2010 election result investing problems

Last week I attended an investment meeting. Top of the agenda was trying to work out what the likely ramifications were of each party winning on the weekend.

We concluded they couldn’t be more different.As one of my colleagues said, “If Gillard wins, we’ll see super contributions rise from 9 per cent to 12 per cent. They’ll also more than likely introduce Mysuper – a stock standard, no-frills account that reduces the cost of super by about 40 per cent and puts to bed many of the conflicts that have been rife in the industry for years.

“But if the coalition gets up, they’re unlikely to support an increase in super contributions, and they’ve even questioned whether they’ll ban advisor trailing commissions.”

Yet the wash-up of the weekend means one thing to investors: uncertainty.
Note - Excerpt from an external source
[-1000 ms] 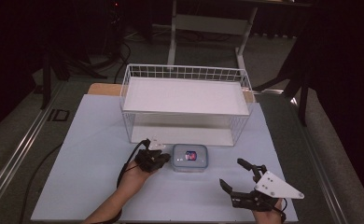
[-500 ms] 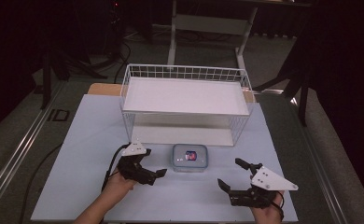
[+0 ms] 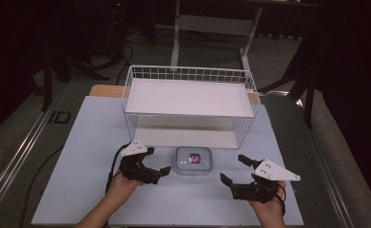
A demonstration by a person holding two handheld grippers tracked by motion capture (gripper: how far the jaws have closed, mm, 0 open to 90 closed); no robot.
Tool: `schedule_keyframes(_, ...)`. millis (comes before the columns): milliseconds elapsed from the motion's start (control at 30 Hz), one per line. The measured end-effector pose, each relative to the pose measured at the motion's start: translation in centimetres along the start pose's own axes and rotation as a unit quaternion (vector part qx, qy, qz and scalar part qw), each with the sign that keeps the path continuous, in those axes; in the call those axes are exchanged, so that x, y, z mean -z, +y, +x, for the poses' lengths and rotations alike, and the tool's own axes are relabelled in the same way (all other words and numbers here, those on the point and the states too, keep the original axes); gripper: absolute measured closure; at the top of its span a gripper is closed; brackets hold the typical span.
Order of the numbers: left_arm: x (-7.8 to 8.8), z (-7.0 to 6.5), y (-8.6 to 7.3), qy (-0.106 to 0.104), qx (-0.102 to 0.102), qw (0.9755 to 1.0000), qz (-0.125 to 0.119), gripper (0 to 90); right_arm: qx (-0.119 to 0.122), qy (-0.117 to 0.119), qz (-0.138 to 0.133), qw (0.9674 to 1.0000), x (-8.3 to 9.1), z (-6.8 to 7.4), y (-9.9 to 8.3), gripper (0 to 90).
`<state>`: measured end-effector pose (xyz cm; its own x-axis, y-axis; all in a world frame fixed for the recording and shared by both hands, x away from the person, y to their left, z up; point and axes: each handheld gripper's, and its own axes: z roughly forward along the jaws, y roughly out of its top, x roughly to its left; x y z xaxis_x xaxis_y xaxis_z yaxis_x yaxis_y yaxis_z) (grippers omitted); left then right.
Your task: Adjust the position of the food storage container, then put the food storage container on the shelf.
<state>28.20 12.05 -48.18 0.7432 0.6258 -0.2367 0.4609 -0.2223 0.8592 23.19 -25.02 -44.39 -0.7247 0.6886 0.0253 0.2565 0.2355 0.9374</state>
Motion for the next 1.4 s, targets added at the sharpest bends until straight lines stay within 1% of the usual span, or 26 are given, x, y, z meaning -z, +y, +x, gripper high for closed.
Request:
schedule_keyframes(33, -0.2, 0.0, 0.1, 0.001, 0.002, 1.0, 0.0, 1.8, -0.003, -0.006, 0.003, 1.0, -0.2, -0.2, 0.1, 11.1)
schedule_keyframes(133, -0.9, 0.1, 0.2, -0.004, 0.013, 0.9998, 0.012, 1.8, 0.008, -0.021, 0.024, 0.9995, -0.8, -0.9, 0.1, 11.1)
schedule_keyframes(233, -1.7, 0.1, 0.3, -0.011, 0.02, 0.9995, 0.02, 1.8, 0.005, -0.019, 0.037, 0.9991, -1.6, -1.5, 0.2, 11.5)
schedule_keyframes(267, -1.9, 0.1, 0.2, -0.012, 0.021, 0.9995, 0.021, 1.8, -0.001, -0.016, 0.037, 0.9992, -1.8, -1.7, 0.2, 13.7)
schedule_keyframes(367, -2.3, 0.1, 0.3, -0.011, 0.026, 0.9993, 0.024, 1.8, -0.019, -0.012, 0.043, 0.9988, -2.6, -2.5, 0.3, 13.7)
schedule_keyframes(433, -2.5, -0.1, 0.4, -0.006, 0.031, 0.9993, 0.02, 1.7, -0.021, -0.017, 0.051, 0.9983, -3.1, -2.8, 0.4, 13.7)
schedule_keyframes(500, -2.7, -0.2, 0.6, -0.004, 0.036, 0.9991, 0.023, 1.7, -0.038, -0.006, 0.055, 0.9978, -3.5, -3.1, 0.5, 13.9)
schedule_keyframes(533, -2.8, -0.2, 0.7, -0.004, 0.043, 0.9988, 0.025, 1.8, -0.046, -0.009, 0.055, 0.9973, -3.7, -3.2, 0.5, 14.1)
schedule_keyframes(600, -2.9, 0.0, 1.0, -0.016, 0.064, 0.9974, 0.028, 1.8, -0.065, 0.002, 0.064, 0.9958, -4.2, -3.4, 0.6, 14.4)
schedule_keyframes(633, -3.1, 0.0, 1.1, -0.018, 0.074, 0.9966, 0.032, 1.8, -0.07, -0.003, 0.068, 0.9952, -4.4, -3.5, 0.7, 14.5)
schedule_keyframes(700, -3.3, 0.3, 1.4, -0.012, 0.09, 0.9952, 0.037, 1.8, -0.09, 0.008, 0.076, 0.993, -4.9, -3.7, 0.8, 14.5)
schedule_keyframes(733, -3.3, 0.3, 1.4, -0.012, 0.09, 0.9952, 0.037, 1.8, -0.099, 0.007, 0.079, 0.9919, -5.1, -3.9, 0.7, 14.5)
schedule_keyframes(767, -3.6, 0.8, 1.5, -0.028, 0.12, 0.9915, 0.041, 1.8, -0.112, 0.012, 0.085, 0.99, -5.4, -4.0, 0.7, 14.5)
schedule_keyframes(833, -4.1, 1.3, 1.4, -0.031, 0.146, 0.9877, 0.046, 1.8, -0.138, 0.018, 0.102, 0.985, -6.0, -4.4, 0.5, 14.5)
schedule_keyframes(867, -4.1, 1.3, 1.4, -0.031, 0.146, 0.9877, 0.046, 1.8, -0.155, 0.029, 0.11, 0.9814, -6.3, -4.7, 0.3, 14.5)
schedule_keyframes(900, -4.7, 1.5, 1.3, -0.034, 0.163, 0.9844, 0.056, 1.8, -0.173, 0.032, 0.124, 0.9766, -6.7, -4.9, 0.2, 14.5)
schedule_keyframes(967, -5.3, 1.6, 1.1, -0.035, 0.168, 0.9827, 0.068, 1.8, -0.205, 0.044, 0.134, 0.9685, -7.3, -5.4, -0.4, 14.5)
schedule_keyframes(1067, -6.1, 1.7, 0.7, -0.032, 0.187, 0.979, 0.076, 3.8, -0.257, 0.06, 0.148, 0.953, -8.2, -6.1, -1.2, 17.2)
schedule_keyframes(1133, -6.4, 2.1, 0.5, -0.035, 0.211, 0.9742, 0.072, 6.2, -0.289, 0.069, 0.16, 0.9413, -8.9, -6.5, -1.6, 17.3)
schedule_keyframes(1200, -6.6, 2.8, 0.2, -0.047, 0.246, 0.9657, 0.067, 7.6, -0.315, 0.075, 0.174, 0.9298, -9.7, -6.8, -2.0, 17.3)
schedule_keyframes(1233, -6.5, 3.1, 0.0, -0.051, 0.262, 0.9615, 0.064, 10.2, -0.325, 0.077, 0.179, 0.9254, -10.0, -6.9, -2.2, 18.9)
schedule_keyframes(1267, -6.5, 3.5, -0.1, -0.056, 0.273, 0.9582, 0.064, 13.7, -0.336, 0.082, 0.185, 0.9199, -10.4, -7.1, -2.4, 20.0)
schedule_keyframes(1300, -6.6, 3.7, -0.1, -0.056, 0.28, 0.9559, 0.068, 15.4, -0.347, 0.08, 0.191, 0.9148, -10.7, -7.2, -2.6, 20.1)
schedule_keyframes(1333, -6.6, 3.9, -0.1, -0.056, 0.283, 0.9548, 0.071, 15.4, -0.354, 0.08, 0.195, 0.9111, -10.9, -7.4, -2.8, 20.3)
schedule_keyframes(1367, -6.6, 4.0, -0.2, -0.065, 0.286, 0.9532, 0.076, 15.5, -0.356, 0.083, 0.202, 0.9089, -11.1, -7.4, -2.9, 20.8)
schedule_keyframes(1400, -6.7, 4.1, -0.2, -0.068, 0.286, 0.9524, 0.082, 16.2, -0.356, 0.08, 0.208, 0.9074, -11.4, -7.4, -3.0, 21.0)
Markets hate uncertainty; it just adds another piece to the puzzle of investing.

The one resounding winner of this election was the Greens, who have transformed into a major political force. Their “greenslide” and likely control of the senate will be making some of our biggest companies very nervous.

First, the miners: The Greens have campaigned for a $2 billion increase of the super profit tax, as well as being strong proponents of passing an Emissions Trading Scheme (ETS).

Second, the banks: Word around the traps is the banks had been holding off hiking their rates (independently of the RBA) until after the election. This will be made all the more difficult given that Bob Brown floated the idea of a Super Profits tax after the CBA’s record $6.1 billion profit a few weeks ago.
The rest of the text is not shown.